It has been warned that a “perpetual” lack of information about the condition of the nuclear facilities in Britain means that decommissioning for 120 years would not be complete and cost billions of pounds.
The decommissioning of UK civil nuclear power plants, including the Torness power plant in East Lothian and the Hunterston B power plant in Ayrshire, would cost the taxpayer about £ 132 billion, according to a new estimate, and will not be finished for 120 years.
The SNP said the report was a warning that “the UK government should abandon its obsession with nuclear power” and called on the Tories to “commit to scrapping all new nuclear projects.”
Dounreay, Chapelcross Power Station and Hunterston A Power Station are situated at decommissioning sites in Scotland, but the latest document warns that the operation would have a huge effect on local residents’ lives.

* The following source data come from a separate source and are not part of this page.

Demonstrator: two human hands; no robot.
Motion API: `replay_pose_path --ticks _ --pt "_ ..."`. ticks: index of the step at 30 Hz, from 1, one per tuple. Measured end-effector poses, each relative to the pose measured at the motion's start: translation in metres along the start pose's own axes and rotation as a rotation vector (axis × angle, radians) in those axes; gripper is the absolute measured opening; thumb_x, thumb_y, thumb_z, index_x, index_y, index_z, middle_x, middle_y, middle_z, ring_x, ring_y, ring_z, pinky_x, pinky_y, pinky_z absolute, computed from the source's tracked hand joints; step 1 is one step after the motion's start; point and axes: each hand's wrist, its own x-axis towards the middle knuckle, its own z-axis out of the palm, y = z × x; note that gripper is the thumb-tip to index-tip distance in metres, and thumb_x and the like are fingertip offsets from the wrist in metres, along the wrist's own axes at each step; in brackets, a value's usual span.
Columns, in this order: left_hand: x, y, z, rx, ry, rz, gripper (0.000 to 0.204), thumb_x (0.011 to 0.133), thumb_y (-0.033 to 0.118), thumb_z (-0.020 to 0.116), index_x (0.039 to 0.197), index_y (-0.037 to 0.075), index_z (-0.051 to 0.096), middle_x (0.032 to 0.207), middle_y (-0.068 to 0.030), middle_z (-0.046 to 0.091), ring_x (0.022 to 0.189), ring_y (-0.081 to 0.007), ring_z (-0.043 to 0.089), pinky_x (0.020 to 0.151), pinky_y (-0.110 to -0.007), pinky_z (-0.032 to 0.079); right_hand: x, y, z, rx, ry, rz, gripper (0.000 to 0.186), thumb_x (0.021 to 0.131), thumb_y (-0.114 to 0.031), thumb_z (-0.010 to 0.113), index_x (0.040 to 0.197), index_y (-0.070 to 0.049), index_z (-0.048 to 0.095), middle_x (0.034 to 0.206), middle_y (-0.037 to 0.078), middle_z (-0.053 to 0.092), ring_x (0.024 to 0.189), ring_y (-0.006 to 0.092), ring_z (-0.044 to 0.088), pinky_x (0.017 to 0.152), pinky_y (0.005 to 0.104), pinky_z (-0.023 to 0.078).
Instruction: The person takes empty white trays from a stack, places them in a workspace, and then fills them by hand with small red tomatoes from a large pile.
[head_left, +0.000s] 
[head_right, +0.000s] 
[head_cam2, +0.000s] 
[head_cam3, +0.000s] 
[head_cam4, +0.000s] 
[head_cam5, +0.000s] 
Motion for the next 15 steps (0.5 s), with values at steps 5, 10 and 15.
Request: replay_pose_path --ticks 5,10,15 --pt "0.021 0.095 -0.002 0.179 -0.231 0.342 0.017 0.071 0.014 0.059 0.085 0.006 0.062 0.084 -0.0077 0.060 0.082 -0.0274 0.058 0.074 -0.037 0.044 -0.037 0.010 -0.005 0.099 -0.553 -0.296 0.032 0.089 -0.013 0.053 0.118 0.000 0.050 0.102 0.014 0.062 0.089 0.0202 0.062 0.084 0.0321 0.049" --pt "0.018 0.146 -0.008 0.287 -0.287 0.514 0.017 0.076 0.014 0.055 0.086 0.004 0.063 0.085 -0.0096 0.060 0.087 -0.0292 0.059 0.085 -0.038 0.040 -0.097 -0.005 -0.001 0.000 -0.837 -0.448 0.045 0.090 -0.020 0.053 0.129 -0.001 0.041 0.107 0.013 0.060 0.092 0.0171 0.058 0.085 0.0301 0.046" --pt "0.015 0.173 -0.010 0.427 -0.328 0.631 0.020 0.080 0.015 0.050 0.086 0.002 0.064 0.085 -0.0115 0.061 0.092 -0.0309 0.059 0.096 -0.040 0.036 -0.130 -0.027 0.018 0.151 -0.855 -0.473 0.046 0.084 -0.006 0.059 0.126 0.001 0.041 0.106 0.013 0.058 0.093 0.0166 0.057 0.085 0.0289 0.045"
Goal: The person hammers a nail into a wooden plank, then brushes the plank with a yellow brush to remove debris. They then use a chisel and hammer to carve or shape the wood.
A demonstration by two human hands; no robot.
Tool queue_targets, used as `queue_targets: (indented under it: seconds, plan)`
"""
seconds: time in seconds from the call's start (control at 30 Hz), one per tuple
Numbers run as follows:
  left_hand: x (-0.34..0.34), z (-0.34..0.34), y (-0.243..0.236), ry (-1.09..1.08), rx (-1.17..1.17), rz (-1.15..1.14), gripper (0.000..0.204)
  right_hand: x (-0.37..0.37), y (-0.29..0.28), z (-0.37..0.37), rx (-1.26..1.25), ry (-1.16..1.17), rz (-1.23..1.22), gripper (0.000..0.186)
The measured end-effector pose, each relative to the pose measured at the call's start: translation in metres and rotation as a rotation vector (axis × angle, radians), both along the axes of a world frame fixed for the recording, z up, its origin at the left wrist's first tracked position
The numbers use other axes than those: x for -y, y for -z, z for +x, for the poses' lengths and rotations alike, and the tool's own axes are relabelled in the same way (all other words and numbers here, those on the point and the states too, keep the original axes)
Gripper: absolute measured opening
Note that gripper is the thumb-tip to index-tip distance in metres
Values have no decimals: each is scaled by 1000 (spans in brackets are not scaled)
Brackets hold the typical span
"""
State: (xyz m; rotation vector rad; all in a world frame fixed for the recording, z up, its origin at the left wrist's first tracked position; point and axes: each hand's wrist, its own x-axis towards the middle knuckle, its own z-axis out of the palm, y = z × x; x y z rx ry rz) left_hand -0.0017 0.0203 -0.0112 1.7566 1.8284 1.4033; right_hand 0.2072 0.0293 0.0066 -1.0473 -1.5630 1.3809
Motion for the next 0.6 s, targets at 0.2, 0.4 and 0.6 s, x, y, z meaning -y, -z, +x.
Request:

The Public Accounts Committee blames the U.K. in its sober analysis. Government for a “sorry saga” of massively ineffective contracts, “weak” government monitoring and a “persistent” lack of awareness of the condition of nuclear installations.
The report says that when the UK’s pioneering nuclear industry was founded, decommissioning of idled civilian nuclear facilities was a “afterthought”
The Nuclear Decommissioning Authority (NDA) has left decades of inadequate information on the status and location of dangerous and radioactive materials with a history of a lack of awareness about the condition of the sites it is responsible for safeguarding, the study warned.
The NDA recognizes that it still does not have a complete understanding of the condition of the 17 sites in its custody, including the 10 former Magnox power plants, the report from the committee said.
According to the latest NDA figures, the decommissioning of UK civilian nuclear power plants would cost an incredible £ 132 billion for current and future generations of British taxpayers, and the work will not be finished for 120 years, with a huge effect on the lives of people living near the plants, the study said.
The projected cost of the NDA only to put the sites into the decommissioning process’s care and maintenance phase has risen by between £ 1.3 billion and £ 3.1 billion since 2017, to between £ 6.9 billion and £ 8.7 billion.
The PAC said previous NDA experience indicates that these forecasts will soon be obsolete and that costs will continue to increase.
The committee reported that the NDA is not doing enough to leverage the nuclear industry’s technological resources and emerging technology for the benefit of local communities or the U.K. Economics.
Meg Hillier, chair of the Public Accounts Committee, said, “The United Kingdom has gone from leading the world in nuclear power development to this sorry saga of a perpetual lack of knowledge of the current state of the nuclear facilities in the United Kingdom.”
“On a project of this length and cost, we need to see clearer discipline in project management.”
Vice President Sir Geoffrey Clifton-Brown added: “While progress has been made since our last report, the NDA is still unbelievably unaware of where we are right now in terms of the condition and safety of the decommissioned nuclear facilities in the UK.”
“The NDA needs to make a clean break with the incompetence and failures of the past, with stronger and better government oversight, and work to ensure that these plants, and the astronomical sums of taxpayers’ money they have gobbled up, are put to their best use for the benefit of local communities and the post-Cold War recovery of the UK economy as a whole.”
“This is further proof that the UK government should abandon its obsession with nuclear power and commit to scrapping all new nuclear projects – including those announced last week – which could cost £ 50 billion more. That money could be spent on cost-effective renewable energy projects,” said SNP energy spokesman Alan Brown.
“It also shines a light on the Tories’ incompetence that these costs were not considered when they fell over themselves to jump on the nuclear bandwagon,” he said.
Nuclear power will actually not be supplied – and then decommissioned – without spiraling out of control costs. We’ve seen decommissioning costs getting out of hand already.
The last thing people need in these difficult economic times is their money spent on the white elephants of nuclear power.